I'm running a simulator and I'm noticing an slow increase in memory for long simulations such that the simulation has to end because of a lack of memory. A colleague of mine ran Valgrind memcheck and reported that nothing of interest was reported other than known mem leaks. My advisor suggested that I try adding getrusage() at suspicious places in the code to try and pinpoint where the leak is occurring in the simulator. I recently tried this only to discover that Unix doesn't fully support getrusage() anymore and it doesn't seem like it will be useful for obtaining memory usage. I know I can use system() to issue a cat and grep to get the mem usage from /proc/pid/status (and I'm not sure if this would be accurate since I guess the system would fork a thread and make that call while the main thread continues?), but I was wondering if there was a better way of determining the memory usage at a particular point in the code.
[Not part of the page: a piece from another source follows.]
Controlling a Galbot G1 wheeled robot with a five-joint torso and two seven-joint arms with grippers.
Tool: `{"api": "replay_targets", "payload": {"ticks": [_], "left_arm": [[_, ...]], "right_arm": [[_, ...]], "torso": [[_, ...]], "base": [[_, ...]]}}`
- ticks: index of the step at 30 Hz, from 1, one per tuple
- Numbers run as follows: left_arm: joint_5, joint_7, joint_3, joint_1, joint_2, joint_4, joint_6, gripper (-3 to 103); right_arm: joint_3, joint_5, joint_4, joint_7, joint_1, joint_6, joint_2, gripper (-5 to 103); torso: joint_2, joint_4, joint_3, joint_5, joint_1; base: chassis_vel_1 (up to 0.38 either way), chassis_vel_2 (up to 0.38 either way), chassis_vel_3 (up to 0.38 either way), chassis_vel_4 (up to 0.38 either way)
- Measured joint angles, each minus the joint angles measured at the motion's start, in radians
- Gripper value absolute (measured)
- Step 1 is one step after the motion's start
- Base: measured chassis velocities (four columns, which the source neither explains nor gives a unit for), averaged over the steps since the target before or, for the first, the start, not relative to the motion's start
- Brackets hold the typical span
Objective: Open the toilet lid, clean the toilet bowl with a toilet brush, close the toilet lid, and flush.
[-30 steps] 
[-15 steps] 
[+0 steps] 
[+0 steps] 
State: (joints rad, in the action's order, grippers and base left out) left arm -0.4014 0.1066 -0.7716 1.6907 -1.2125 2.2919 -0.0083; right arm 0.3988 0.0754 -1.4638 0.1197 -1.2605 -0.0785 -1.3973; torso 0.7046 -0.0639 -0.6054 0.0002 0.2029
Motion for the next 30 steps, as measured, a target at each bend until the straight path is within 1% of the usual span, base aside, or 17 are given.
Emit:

Most of the other solutions I've seen are scripts and would not be able to tell you the difference in memory usage between two different points in the code.
The compute node that I'm running the simulator on is running a recent Ubuntu 64 bit version. Running uname -a yields:
Linux power1 2.6.24-19-generic #1 SMP Wed Aug 20 17:53:40 UTC 2008 x86_64 GNU/Linux
I was not aware of the XOPEN thing. When I did man getrusage, the information didn't say anything about XOPEN. Is this specific to UNIX?
I only did a man getrusage, is there someplace else I should be looking?